WHAT YOU HAVE TO DO:
Please copy exactly the lines from the top of the data through the line containing "Return the outline of every instance of the <item>white", and nothing else.

Data records
▽

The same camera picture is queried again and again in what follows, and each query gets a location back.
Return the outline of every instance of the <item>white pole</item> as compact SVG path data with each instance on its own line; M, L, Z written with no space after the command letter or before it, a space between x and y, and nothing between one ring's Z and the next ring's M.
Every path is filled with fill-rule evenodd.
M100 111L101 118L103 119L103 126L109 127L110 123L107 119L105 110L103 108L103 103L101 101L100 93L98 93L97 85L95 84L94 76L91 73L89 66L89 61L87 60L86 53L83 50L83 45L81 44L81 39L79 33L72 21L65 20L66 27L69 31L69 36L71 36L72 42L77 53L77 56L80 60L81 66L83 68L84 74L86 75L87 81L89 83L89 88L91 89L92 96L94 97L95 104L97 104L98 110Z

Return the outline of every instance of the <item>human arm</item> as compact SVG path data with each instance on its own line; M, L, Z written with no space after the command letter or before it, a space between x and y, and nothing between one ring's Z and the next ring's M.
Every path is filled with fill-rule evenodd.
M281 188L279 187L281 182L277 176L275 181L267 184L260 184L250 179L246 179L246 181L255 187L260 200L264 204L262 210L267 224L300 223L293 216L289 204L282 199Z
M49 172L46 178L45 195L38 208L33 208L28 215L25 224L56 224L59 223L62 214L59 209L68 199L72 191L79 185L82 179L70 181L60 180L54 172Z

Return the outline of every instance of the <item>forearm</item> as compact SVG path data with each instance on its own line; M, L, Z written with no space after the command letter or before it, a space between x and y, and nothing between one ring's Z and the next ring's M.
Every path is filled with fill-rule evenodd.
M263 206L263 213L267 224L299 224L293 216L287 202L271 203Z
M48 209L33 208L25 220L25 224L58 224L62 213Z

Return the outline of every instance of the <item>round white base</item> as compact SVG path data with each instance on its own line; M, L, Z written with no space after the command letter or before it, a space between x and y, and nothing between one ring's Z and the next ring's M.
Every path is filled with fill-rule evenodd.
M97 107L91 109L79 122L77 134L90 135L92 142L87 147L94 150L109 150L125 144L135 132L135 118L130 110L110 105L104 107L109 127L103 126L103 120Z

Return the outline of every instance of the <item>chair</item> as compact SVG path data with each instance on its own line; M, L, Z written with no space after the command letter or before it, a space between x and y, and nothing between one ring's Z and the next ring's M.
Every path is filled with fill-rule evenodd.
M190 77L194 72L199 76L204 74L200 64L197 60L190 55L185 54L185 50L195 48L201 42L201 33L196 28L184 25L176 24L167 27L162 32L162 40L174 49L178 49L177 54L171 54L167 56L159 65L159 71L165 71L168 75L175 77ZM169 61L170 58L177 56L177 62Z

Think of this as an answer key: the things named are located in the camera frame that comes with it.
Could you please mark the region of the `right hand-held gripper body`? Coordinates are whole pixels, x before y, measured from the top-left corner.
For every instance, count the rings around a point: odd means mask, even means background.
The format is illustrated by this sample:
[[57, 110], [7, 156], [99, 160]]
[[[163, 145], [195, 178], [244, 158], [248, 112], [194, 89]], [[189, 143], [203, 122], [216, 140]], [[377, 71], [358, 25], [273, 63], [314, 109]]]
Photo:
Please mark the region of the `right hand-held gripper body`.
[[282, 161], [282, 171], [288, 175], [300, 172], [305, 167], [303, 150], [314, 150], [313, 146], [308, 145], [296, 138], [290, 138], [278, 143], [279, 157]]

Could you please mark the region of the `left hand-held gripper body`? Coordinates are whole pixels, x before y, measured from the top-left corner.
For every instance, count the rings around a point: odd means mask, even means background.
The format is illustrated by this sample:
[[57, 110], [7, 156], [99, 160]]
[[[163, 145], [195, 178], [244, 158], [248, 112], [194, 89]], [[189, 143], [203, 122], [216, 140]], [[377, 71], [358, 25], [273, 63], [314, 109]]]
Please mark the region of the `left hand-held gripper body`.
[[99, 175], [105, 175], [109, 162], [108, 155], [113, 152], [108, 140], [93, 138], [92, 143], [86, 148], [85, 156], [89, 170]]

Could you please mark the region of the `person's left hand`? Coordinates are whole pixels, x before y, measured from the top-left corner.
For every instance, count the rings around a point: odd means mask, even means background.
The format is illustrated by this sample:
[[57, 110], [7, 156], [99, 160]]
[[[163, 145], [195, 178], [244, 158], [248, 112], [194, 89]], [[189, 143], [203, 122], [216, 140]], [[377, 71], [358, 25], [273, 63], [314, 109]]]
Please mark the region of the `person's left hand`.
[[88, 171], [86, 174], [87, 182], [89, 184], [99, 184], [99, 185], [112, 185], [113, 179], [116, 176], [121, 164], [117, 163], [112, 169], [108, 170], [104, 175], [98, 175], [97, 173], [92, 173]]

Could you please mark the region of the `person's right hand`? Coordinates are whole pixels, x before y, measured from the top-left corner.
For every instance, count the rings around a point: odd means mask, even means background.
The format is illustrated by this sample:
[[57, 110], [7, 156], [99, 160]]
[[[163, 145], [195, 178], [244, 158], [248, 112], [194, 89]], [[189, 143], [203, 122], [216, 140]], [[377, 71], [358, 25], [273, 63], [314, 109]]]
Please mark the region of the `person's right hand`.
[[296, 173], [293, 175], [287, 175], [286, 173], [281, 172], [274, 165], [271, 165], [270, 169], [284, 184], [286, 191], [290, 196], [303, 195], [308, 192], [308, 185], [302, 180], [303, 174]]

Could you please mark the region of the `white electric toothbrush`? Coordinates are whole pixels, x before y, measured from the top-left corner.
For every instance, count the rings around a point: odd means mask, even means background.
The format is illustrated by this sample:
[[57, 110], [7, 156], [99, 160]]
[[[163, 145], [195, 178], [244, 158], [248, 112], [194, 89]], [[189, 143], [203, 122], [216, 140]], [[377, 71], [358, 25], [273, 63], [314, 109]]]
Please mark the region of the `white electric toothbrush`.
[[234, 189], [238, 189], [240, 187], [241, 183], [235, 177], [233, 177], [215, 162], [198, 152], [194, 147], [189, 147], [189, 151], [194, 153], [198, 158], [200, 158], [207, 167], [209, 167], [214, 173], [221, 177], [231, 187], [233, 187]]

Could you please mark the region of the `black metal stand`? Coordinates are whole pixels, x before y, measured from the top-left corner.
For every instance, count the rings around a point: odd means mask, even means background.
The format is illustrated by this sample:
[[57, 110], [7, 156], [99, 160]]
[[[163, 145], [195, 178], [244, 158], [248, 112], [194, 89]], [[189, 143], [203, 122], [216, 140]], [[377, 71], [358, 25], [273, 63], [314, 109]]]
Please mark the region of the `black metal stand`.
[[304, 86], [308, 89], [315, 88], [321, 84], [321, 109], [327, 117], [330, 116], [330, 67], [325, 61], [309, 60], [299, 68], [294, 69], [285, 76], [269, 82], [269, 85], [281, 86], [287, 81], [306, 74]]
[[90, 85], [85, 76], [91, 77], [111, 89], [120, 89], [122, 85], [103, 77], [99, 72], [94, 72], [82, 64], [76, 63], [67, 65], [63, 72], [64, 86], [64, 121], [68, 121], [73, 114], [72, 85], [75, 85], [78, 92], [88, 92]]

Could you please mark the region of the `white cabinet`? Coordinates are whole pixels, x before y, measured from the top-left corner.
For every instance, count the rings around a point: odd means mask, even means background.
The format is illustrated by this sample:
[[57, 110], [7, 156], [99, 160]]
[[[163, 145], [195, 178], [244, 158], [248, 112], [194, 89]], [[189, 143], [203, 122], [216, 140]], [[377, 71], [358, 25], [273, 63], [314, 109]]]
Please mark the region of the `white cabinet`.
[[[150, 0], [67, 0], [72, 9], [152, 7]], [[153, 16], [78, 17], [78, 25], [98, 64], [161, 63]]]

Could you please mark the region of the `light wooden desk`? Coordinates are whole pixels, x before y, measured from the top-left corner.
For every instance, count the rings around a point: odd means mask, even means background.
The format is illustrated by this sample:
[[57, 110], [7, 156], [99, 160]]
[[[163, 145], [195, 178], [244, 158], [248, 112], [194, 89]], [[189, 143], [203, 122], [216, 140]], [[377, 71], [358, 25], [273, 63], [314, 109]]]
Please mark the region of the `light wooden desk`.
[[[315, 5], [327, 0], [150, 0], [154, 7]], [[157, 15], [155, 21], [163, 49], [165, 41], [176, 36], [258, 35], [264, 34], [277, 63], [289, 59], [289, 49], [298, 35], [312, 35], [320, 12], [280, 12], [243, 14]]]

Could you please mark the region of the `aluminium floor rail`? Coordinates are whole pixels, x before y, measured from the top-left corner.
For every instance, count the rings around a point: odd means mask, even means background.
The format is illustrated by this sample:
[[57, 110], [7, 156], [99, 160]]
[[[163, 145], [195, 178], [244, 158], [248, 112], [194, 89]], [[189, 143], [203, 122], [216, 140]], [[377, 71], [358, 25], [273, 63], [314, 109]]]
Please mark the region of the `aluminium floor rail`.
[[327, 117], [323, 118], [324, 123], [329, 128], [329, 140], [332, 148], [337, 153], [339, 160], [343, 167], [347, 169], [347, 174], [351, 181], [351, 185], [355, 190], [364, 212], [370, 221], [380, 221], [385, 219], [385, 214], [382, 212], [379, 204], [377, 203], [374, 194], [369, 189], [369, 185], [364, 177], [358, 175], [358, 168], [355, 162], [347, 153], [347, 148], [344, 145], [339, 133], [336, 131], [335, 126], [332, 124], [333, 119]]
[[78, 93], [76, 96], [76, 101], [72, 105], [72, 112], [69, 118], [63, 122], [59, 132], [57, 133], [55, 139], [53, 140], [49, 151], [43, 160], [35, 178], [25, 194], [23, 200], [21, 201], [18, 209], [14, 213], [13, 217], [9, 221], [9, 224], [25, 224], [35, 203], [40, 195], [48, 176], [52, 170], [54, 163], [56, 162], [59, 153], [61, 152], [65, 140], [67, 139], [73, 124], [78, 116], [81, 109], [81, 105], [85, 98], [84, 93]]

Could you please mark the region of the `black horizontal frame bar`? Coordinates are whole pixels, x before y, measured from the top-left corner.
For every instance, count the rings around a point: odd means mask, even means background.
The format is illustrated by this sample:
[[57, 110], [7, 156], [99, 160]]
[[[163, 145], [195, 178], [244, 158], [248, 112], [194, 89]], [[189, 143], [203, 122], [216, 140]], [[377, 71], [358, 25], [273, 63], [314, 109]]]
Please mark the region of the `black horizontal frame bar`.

△

WORKED SOLUTION:
The same camera picture is queried again and again in what follows, and each query gets a location back.
Return the outline of every instance of the <item>white pole</item> as compact SVG path data with each instance on its own line; M, L, Z written with no space after the command letter or before it, a space between x and y, and nothing between one ring's Z and the next ring's M.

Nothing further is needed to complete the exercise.